On a special occasion a new biopic documentary, Breaking the Frame with Carolee Schneemann was screened in a nearby independent cinema, Bió Paradís, followed by a screening of Fuses in Kling&Bang and artist talk via Skype moderated by Ragnar Kjartansson.

 

In a text written by this years artistic director, Alfredo Cramerotti he describes her work as ones “… that have a lot to say on notions of bodies, organs and communication conduits. Her show brings together works that challenge the viewer not only to face ‘logic shortcuts’ but also the individual position in relation to those shortcuts i.e. media representation and the singular agency in societal matters.”

 

Works presented for Sequences VII:

 

Up to and Including her Limits (video) extends the principles of Jackson Pollock’s action painting. Schneemann is suspended from a rope harness, naked and drawing; her moving body becomes a measure of concentration, the sustained and variable movements of her extended drawing hand creates a dense web of strokes and marking. This video captures the concentration and raw intensity of Schneemann’s presence and use of her own body.
More Wrong Things (video installation)
Fourteen video monitors suspended from the ceiling within an extended tangle of wires, cables and cords. Video loops seen on the monitors present a compendium of “Wrong Things”; juxtaposing Schneemann’s visual archives of personal and public disasters.
Eye Body (photographs of performance by Erró)
Schneemann’s “Action for Camera” in which she merged her own body with the environment of her painting/constructions… “I wanted my actual body to be combined with the work as an integral material– a further dimension of the construction… I am both image maker and image.

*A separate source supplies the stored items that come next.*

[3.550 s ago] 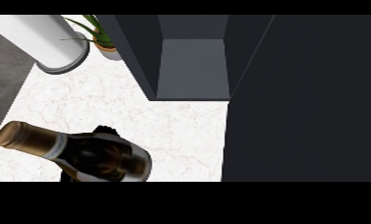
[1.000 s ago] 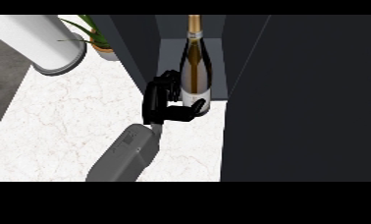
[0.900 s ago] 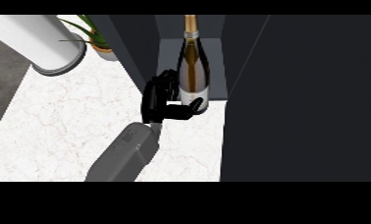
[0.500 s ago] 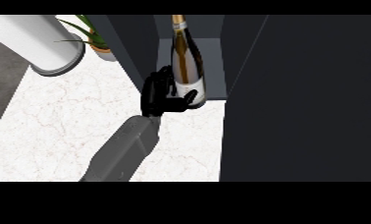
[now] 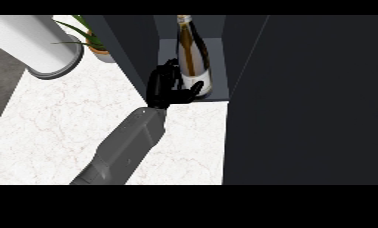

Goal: Pick up the wine, place it into the cabinet and close the cabinet

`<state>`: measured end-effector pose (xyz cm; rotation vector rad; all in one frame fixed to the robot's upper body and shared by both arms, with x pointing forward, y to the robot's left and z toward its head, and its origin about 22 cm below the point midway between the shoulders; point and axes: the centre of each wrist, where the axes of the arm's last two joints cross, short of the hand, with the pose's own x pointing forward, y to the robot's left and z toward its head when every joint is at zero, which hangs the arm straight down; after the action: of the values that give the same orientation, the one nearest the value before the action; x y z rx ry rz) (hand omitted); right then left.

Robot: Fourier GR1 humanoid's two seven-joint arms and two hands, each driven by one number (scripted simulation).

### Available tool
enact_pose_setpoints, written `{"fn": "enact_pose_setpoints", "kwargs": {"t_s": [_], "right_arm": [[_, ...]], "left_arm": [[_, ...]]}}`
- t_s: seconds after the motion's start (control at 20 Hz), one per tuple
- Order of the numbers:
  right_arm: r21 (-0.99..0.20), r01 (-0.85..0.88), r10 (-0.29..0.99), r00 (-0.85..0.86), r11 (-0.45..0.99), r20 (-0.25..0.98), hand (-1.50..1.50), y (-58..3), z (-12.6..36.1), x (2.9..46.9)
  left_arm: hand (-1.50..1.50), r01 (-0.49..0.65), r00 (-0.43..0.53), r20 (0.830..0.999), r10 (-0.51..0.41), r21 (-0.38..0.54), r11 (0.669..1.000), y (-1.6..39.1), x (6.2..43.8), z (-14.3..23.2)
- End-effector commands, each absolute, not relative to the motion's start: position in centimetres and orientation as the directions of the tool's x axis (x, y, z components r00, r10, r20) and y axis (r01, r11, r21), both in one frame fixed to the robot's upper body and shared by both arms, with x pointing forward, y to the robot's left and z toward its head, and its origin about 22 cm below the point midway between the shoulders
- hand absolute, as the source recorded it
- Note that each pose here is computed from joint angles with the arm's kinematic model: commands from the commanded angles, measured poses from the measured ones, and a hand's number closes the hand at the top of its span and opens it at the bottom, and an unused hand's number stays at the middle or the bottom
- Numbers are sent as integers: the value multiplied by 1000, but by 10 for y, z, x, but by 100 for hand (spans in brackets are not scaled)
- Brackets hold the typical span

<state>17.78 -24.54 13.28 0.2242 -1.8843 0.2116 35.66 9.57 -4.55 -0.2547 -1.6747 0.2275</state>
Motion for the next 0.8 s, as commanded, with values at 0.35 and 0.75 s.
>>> {"fn": "enact_pose_setpoints", "kwargs": {"t_s": [0.35, 0.75], "right_arm": [[-43, -267, -45, -316, 963, 948, -150, -253, 135, 157], [-35, -265, -55, -327, 964, 943, -150, -242, 145, 185]], "left_arm": [[150, 23, -111, 938, 328, -327, 945, 96, 385, -23], [150, -20, -47, 965, 257, -258, 966, 105, 389, -28]]}}
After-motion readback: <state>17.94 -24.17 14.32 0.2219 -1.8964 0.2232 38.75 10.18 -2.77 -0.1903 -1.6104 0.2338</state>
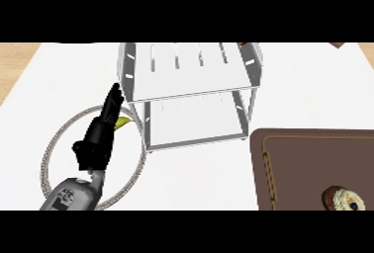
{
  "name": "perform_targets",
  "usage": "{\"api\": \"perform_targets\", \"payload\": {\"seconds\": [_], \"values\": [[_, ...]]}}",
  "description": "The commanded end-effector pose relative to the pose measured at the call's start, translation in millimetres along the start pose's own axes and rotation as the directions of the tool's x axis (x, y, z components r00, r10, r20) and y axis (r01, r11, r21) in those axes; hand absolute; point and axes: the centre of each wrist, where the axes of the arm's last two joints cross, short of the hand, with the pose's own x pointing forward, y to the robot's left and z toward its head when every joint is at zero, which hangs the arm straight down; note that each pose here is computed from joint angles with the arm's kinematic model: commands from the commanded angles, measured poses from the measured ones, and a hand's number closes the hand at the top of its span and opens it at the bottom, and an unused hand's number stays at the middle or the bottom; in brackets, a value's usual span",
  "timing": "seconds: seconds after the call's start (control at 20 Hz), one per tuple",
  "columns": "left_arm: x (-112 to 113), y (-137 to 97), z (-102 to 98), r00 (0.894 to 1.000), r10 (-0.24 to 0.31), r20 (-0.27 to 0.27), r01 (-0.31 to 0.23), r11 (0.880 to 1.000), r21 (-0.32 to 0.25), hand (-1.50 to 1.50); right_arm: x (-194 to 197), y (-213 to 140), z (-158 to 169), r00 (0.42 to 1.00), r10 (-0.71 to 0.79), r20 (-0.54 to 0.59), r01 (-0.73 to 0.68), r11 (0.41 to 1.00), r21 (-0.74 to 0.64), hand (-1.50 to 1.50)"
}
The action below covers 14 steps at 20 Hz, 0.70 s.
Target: Pick the cupcake from the tray and place it in the tiered basket
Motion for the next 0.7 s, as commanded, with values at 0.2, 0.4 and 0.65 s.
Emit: {"api": "perform_targets", "payload": {"seconds": [0.2,0.4,0.65], "values": [[3,6,-4,1.0,-0.004,0.019,0.004,1.0,0.0,0.0,-10,2,-8,0.999,-0.028,0.034,0.019,0.975,0.221,-1.5],[10,7,-11,1.0,-0.003,0.011,0.003,1.0,-0.005,0.0,-13,9,-18,0.998,-0.046,0.03,0.038,0.97,0.239,-1.5],[-2,-3,0,1.0,-0.007,0.01,0.007,1.0,0.005,0.0,-17,14,-22,0.996,-0.077,0.055,0.062,0.971,0.231,-1.5]]}}
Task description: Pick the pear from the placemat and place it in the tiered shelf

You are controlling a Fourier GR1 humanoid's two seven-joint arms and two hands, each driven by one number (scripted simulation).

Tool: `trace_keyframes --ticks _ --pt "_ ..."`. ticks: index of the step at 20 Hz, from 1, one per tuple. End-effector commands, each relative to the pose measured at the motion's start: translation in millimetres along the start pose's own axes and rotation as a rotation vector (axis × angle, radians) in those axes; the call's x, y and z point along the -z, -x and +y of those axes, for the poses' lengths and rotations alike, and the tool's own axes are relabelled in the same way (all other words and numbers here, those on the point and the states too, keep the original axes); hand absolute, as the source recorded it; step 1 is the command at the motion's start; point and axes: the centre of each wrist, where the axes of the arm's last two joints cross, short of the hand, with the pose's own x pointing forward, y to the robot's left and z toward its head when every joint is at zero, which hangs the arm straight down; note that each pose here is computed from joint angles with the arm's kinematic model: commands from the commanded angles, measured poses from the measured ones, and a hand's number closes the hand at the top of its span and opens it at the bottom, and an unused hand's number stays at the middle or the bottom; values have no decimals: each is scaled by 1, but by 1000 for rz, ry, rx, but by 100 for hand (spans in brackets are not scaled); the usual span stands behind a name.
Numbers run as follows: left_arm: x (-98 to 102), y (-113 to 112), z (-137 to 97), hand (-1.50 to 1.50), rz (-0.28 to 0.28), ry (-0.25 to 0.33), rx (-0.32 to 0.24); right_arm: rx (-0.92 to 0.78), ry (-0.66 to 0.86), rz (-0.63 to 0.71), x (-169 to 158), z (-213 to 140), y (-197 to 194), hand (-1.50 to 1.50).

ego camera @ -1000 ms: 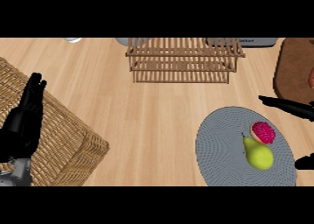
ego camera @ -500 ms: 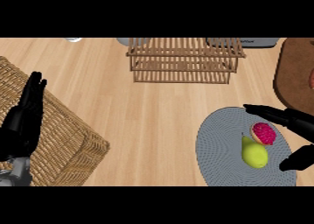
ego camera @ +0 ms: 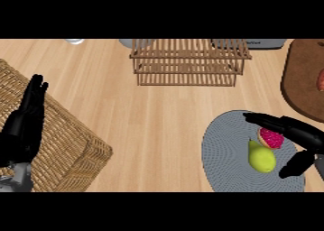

The body may remain erotic, sexual, desired, desiring, but it is as well votive: marked, written over in a text of stroke and gesture discovered by my creative female will.”

 

Interview: Hans Ulrich Obrist and Carolee Schneemann (video). With thanks to Hans Ulrich Obrist and Mark Rowan-Hull.

 

Fuses (video)
A silent film of collaged and painted sequences of lovemaking between Schneemann and her then partner, composer James Tenney; observed by the cat, Kitch. “…I wanted to see if the experience of what I saw would have any correspondence to what I felt– the intimacy of the lovemaking… And I wanted to put into that materiality of film the energies of the body, so that the film itself dissolves and recombines and is transparent and dense– as one feels during lovemaking… It is different from any pornographic work that you’ve ever seen– that’s why people are still looking at it! And there’s no objectification or fetishization of the woman.”
Breaking the Frame (biopic documentary)

Breaking The Frame (2012, 100 minutes) is a feature–length documentary portrait of Carolee Schneemann by Canadian filmmaker Marielle Nitoslawska. Ultimately, Breaking The Frame presents the artist’s recollections and meditations on life/work in order to pose the questions what is space, where is form, and how do we look? The insistently roving camera breaks open the frame(work) of art, revealing the magnificent mess of interiority and the interconnected holism of the creative process. By eschewing standard chronologies, Nitoslawska explores the way filmic strategies complicate the traditional understanding of memory as an act of narration and investigates the complexities of the use of visual images as a form of historical testimony.